Et les bébés-rockers parisiens, Naast, Shades, BB Brunes ?
Jean : Notre premier concert, c’était en première partie des Naast. Ça jouait bien, du style. Je trouve déjà ça mieux que les protestataires, c’est frais. on leur a pas laissé le temps alors que tout le monde n’attend que ça : un vrai groupe de jeunes, du rock en trois minutes, comme en angleterre ou aux States. Et quand ça arrive, toute la presse se fout de leur gueule, alors qu’à 15 ans, on ne te demande pas d’écrire Sympathy for the Devil. En France, faut payer sa part d’héritage à Ferré, Brel. C’est bien, mais faut s’affranchir.

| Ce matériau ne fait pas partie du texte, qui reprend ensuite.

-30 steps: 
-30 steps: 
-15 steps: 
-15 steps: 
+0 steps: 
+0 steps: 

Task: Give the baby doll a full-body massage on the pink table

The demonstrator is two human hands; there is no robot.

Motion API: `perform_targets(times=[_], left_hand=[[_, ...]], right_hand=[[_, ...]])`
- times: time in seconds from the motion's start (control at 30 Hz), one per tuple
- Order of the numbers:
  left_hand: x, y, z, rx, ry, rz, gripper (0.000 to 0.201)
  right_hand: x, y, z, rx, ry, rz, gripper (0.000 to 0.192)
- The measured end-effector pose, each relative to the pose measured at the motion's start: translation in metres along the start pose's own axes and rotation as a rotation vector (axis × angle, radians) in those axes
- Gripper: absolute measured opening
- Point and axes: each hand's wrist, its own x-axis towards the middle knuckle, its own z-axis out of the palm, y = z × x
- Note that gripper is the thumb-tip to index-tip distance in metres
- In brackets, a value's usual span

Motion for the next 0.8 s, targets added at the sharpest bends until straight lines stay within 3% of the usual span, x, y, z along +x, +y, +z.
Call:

Et l’électronique ? Vous reprenez Donkey Rhubarb d’Aphex Twin !
Jean : Suicide fait le lien entre nous. C’est mon groupe préféré, qui connecte l’électro et les fifties. Les gars ne jouent pas en place, ce n’est pas mécanique, c’est vivant. On utilise des orgues Farfisa, de vieux synthés italiens pas très fiables, des boîtes à rythmes primitives et des accompagnements swing, cha-cha-cha.

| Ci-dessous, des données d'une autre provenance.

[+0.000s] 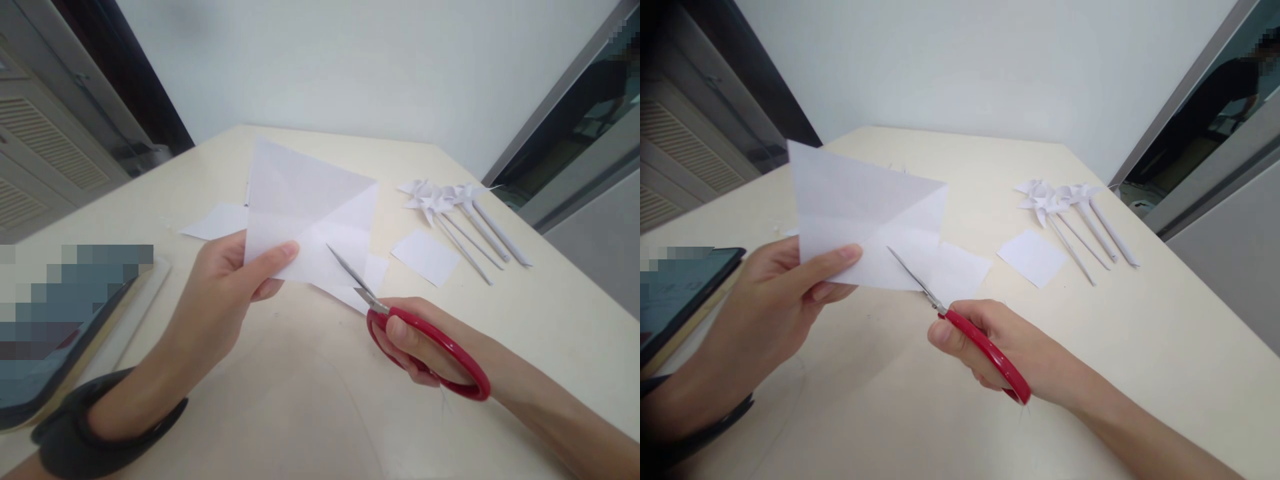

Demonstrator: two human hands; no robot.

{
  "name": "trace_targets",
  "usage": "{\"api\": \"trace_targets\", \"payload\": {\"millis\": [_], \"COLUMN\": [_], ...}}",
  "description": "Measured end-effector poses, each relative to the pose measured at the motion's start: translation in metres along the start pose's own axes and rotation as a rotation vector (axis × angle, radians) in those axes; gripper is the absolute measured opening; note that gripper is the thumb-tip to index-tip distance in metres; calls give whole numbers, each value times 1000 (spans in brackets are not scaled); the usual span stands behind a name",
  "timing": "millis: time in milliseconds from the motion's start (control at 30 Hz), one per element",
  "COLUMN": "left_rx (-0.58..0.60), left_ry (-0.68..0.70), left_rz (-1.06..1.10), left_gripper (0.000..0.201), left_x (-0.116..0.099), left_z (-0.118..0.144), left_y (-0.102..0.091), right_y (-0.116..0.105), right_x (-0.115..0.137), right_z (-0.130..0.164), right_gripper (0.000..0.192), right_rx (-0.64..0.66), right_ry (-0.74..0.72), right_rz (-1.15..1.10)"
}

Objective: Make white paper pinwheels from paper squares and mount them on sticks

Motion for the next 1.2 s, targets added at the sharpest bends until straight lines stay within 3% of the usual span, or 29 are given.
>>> {"api": "trace_targets", "payload": {"millis": [167,467,700,1200], "left_rx": [15,42,73,107], "left_ry": [10,-59,-59,-61], "left_rz": [19,-83,-13,7], "left_gripper": [32,17,30,32], "left_x": [0,15,12,12], "left_z": [0,0,1,0], "left_y": [0,0,5,7], "right_y": [1,2,5,11], "right_x": [-5,-7,-12,-22], "right_z": [-3,-7,-10,-9], "right_gripper": [48,45,48,43], "right_rx": [-29,-46,-40,-131], "right_ry": [-26,-102,-118,-18], "right_rz": [-35,10,-52,-186]}}
Point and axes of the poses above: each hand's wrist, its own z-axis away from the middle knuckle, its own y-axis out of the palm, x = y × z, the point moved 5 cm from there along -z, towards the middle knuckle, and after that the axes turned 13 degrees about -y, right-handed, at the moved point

Johan : On adore aussi Kraftwerk et les musiques de jeux vidéo, souvent des digests de tous les styles, mambo, twist. C’est bien pour apprendre.

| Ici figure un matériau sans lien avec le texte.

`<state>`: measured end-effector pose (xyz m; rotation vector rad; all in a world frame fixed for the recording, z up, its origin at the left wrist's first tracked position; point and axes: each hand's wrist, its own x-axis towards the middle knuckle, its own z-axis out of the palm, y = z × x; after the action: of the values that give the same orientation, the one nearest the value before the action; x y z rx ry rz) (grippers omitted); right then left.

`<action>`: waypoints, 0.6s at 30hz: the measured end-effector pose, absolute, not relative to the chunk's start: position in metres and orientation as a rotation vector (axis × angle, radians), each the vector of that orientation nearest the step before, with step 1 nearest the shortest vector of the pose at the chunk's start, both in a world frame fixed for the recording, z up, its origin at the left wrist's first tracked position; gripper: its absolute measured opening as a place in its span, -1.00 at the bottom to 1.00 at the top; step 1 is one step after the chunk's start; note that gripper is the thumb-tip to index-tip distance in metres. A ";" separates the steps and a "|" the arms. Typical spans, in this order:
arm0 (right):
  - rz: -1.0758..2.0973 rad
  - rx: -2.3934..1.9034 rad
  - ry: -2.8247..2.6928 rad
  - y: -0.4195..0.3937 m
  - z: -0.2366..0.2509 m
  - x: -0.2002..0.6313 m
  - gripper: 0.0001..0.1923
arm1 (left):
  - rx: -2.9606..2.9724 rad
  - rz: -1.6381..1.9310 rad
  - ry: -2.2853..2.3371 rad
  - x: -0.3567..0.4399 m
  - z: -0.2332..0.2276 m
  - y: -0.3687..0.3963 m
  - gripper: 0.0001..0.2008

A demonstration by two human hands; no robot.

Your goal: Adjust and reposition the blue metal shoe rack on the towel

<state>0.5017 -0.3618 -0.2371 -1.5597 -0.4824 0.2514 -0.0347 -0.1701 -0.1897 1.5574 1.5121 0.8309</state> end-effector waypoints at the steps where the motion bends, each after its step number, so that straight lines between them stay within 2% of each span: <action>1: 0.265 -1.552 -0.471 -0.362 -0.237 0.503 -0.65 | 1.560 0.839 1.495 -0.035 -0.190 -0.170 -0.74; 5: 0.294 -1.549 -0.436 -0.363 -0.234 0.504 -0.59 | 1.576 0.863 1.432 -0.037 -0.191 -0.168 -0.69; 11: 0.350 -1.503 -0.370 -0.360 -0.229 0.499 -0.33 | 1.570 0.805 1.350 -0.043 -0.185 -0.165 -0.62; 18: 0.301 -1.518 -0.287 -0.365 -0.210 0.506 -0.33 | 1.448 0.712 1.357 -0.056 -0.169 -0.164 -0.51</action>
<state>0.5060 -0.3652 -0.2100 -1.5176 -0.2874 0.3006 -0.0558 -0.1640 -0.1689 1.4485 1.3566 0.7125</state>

Combien de disques pensez-vous enregistrer ?
Jean : Un maximum de chansons. Ce disque, c’est le dernier. C’est fini. On fera des maxis. Faut changer le rythme single/album/tournée et enregistrer tout le temps. Sinon les gens t’oublient. Les disquaires ferment, mais la chanson ne peut pas mourir. Notre disque va surprendre. On sera encore là dans deux ans, les prochaines chansons seront encore meilleures.
Et la banane, ça fait combien de temps ?
Jean : C’est un « pompadour » : la banane, c’est le truc qui retombe. Trois ans. Les mecs dans la rue me cassent un peu les couilles, ils sifflent en criant « Elviiiis » ou « Danny Brillant ». Si on m’appelle Elvis, je réponds : « Elvis, il est mort. »
Entretien Timothée Barrière & Richard Gaitet, photographie Blaise Arnold dans Standard n°25
Le disque
Route A71
Oui : l’autoroute qui relie clermont à Paris. ces chansons mambo, slow, surf ou rock, signés (sauf C’est fini, méconnaissable et rigolote reprise d’Aphex Twin) du bien peigné Jean Felzine ne sont pas nostalgiques. Lorsqu’il hoquète sur Je m’emmerde, hulule une sexy symphonie, jouit pour une mystérieuse Anne-Sophie, rentre sa chemise dans son ondulant Pantalon, imite Presley sur King of the jungle, Ma bébé me quitte et Dame de pique, et surtout ouate une déclaration d’amour à sa Maman chérie, pas de doute : ces jeunes gens sont modernes. R. G.